Handling Long Sequences of Missing Values in PostgreSQL

countgaps-and-islandsnullpostgresqlwindow functions

I have a table like this:

create table foo (foo_label text, foo_price int, foo_date date);

insert into foo (
          values
          ('aaa', 100,  '2017-01-01'),
          ('aaa', NULL, '2017-02-01'),
          ('aaa', NULL, '2017-03-01'),
          ('aaa', NULL, '2017-04-01'),
          ('aaa', 140,  '2017-05-01'),
          ('aaa', NULL, '2017-06-01'),
          ('aaa', 180,  '2017-07-01')
        );

As you can see a few values on the foo_price column are missing.

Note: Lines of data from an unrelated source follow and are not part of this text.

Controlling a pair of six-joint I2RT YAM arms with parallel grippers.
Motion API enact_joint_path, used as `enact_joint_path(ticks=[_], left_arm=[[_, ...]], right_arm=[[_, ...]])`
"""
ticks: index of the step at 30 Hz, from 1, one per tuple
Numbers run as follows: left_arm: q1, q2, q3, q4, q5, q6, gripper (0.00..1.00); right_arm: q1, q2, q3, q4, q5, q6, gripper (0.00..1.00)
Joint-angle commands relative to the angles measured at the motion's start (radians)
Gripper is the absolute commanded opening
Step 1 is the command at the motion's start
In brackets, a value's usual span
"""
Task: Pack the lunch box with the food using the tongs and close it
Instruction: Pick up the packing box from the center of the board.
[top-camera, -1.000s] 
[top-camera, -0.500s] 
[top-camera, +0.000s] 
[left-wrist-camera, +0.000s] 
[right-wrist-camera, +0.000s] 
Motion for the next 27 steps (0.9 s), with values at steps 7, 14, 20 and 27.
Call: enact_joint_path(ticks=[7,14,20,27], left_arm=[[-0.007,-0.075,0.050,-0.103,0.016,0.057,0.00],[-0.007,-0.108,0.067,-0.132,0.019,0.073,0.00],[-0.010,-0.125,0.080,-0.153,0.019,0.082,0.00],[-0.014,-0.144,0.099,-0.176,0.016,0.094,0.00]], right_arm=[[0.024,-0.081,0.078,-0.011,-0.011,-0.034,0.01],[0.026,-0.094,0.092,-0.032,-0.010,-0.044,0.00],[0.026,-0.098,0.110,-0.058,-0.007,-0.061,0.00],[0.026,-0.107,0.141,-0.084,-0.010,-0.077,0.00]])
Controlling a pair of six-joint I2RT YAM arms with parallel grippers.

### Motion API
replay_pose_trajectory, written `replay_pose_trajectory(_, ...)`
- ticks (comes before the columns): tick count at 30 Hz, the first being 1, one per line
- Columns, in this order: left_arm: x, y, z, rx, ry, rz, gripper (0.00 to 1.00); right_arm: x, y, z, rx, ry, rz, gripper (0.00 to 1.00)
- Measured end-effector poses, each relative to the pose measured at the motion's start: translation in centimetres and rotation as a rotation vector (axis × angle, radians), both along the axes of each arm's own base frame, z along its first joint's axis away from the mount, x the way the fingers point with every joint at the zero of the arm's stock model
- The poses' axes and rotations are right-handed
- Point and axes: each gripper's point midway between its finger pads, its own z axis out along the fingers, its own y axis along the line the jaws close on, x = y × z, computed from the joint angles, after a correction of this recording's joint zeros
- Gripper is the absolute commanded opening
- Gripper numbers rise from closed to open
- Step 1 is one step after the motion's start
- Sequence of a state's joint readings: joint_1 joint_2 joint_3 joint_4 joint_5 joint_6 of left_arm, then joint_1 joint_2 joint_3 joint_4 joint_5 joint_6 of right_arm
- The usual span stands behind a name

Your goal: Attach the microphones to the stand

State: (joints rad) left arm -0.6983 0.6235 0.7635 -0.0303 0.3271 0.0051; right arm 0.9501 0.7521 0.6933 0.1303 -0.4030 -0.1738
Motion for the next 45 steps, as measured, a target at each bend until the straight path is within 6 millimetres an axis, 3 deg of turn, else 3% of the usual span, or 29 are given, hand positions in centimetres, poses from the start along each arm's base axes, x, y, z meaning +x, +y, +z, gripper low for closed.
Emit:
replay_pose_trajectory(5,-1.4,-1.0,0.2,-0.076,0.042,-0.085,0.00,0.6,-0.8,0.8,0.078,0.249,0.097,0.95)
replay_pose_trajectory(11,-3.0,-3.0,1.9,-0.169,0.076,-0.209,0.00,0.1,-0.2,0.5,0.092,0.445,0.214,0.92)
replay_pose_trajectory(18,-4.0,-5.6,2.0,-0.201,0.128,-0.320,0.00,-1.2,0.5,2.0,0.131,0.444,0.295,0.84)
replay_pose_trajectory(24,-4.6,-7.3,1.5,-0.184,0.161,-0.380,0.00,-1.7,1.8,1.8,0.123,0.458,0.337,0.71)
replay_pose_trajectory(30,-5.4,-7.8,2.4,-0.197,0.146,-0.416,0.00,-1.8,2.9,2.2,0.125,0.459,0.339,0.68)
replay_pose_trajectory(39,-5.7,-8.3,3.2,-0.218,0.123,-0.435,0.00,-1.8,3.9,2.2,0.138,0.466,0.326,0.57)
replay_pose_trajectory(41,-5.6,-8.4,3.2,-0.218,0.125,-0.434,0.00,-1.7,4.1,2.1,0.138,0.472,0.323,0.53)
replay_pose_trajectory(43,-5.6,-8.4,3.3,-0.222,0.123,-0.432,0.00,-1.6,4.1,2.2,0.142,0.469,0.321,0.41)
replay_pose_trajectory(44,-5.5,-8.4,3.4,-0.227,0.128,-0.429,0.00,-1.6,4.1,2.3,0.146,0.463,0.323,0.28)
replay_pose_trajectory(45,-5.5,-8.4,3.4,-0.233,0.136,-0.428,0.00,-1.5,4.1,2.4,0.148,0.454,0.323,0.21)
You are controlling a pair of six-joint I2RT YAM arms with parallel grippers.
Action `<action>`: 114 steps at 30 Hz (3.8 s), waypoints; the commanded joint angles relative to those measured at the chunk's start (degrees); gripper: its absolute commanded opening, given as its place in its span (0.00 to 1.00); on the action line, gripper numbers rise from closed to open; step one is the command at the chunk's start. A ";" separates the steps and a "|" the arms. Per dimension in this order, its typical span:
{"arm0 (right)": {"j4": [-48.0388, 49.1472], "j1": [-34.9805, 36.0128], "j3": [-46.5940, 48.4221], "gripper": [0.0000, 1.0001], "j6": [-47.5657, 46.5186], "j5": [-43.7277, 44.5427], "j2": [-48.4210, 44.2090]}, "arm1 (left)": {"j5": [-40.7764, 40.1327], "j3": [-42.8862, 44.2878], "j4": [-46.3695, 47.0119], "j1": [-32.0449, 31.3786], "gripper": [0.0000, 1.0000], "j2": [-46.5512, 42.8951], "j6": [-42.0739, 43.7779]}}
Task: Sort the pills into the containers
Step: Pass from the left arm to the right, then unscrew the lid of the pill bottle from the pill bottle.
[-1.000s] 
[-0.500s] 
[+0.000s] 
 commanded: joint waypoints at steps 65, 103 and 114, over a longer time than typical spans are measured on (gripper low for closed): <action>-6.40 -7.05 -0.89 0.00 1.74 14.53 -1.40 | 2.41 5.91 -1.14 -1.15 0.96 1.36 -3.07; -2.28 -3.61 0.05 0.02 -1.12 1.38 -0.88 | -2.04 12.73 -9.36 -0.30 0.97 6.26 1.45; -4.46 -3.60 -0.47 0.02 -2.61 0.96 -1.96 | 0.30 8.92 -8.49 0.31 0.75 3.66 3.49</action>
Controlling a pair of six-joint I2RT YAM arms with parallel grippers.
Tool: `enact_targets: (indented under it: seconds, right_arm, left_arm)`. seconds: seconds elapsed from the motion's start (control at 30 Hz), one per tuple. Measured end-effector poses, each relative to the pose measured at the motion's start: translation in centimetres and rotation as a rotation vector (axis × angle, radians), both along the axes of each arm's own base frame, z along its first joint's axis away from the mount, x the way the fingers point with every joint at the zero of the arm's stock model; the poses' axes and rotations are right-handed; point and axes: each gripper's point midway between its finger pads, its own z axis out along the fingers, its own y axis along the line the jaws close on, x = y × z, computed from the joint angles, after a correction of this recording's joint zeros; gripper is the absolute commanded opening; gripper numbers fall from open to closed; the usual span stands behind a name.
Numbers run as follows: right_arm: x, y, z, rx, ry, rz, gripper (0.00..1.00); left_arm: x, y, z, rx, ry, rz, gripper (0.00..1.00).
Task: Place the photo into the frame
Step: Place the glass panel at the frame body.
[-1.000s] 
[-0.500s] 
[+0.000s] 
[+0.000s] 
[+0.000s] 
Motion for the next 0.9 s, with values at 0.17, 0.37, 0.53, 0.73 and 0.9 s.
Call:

What I need is that missing values get filled up with the "previous" available value in this way:

 foo_label | fixed_foo_price | foo_date
-----------+-----------------+------------
 aaa       | 100             | 2017-01-01
 aaa       | 100             | 2017-02-01
 aaa       | 100             | 2017-03-01
 aaa       | 100             | 2017-04-01
 aaa       | 140             | 2017-05-01
 aaa       | 140             | 2017-06-01
 aaa       | 180             | 2017-07-01

My attempt:

select 
    foo_label, 
    (case when foo_price is null then previous_foo_price else foo_price end) as fixed_foo_price,
    foo_date
from (
  select 
      foo_label, 
      lag(foo_price) OVER (PARTITION BY foo_label order by foo_date::date) as previous_foo_price, 
      foo_price,
      foo_date
      from foo
) T;

As you can see from here:

https://www.db-fiddle.com/#&togetherjs=s6giIonUxT

It doesn't fill completely the '100' series.

Any idea how can I get the wanted result?

Best Answer

I would form groups with the window function count() and then take the first value for each group:

SELECT foo_label
     , first_value(foo_price) OVER (PARTITION BY foo_label, grp ORDER BY foo_date) AS fixed_foo_price
     , foo_date
FROM  (
   SELECT foo_label
        , count(foo_price) OVER (PARTITION BY foo_label ORDER BY foo_date) AS grp
        , foo_price
        , foo_date
   FROM   foo
   ) sub;

This works because count() only counts non-null values. So all rows with NULL end up in the same group as the last row with an actual value. Exactly what you need.